Your answer should give again, exactly, the lines from the beginning of the entries below through the line containing "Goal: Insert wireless". It must contain no pictures.

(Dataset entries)
***
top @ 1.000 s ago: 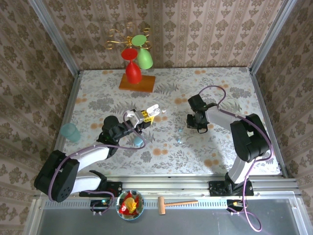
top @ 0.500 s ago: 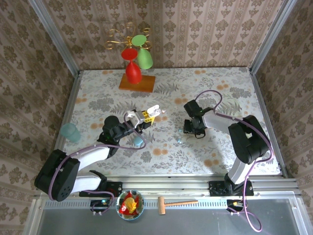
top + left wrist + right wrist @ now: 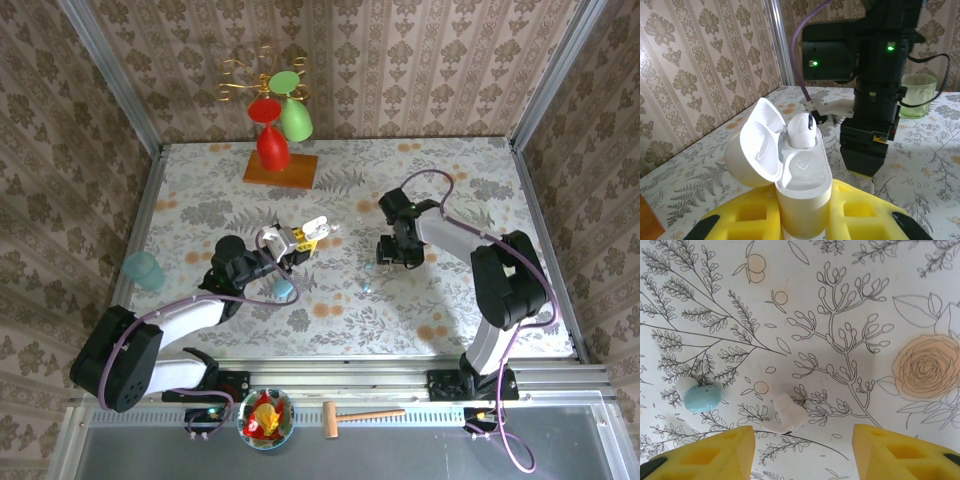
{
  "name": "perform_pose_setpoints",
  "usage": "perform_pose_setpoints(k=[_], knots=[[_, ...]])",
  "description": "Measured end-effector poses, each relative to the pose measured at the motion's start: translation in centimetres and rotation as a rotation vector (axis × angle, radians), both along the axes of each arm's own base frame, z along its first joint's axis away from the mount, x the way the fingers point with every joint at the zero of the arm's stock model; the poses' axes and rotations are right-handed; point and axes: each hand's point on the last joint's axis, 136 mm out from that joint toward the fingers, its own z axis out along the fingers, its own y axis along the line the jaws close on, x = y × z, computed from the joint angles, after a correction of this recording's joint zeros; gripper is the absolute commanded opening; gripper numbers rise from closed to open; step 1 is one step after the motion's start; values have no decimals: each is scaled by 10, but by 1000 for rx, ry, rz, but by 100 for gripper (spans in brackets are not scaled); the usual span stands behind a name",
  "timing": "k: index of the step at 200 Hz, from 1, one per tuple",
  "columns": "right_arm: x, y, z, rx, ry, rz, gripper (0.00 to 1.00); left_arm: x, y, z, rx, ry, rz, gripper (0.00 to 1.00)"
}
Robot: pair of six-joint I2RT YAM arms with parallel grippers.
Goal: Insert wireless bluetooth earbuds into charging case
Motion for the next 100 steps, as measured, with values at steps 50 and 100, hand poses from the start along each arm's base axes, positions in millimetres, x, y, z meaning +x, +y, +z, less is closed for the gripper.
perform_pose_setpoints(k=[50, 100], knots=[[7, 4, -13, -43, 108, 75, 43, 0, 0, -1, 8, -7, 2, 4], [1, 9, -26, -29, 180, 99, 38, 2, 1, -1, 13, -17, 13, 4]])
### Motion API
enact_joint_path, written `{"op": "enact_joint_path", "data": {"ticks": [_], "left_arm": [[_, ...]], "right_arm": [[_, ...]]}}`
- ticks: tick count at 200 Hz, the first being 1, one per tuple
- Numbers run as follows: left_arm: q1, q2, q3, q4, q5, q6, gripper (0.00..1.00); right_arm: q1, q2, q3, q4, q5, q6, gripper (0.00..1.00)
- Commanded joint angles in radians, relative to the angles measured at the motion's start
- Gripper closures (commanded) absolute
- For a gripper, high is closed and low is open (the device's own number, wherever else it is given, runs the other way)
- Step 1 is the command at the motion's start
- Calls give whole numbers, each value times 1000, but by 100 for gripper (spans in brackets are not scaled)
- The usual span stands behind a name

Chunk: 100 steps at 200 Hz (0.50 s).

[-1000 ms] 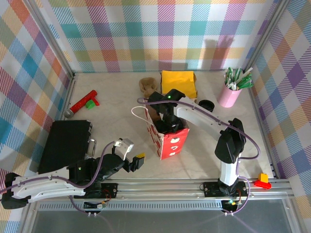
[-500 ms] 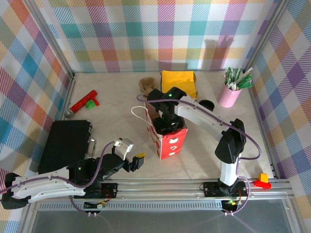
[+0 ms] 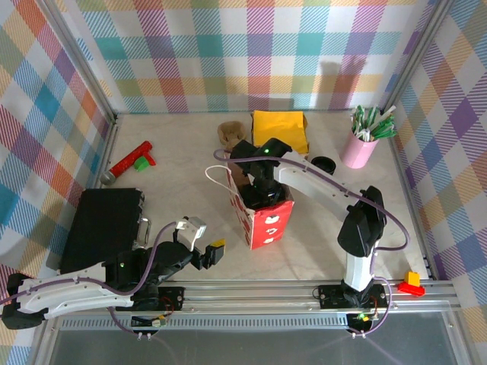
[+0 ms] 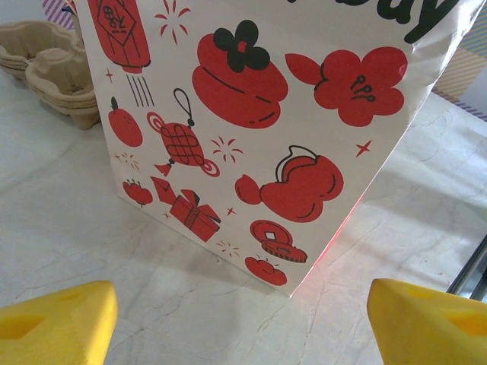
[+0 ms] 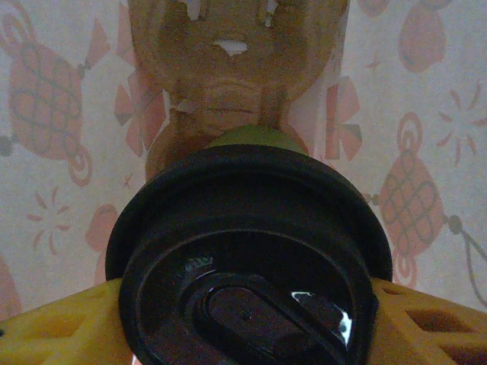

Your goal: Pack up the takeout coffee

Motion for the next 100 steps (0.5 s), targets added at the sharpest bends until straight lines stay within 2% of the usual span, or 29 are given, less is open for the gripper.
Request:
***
▸ **SOLUTION**
top @ 1.000 s ago: 
top @ 0.500 s ago: 
top + left wrist + right wrist @ now: 
{
  "name": "perform_pose_setpoints",
  "usage": "perform_pose_setpoints(k=[_], knots=[[_, ...]])",
  "description": "Measured end-effector poses, each relative to the pose measured at the motion's start: translation in centimetres and rotation as a rotation vector (axis × angle, radians), both along the axes of each arm's own base frame, z along its first joint's axis away from the mount, x the way the fingers point with every joint at the zero of the arm's stock model; the poses' axes and rotations are right-handed; point and axes: each hand's point on the last joint's axis, 136 mm out from that joint toward the fingers, its own z axis out along the fingers, its own y axis along the line the jaws close on, x = y × z, computed from the joint angles, after a correction of this recording's joint zeros; gripper is the absolute commanded opening; gripper numbers rise from closed to open; step 1 is one step after the motion's start; values have no decimals: each is scaled by 10, but by 1000 for rx, ry, rz, but by 100 for gripper (spans in brackets are not scaled); the usual span stands behind a name",
  "timing": "k: index of the step at 200 Hz, from 1, one per tuple",
  "columns": "right_arm: x, y, z, rx, ry, rz, gripper (0.00 to 1.00); left_arm: x, y, z, rx, ry, rz, gripper (0.00 to 1.00)"
}
Robot: pair of six-joint I2RT YAM arms with parallel grippers.
Goal: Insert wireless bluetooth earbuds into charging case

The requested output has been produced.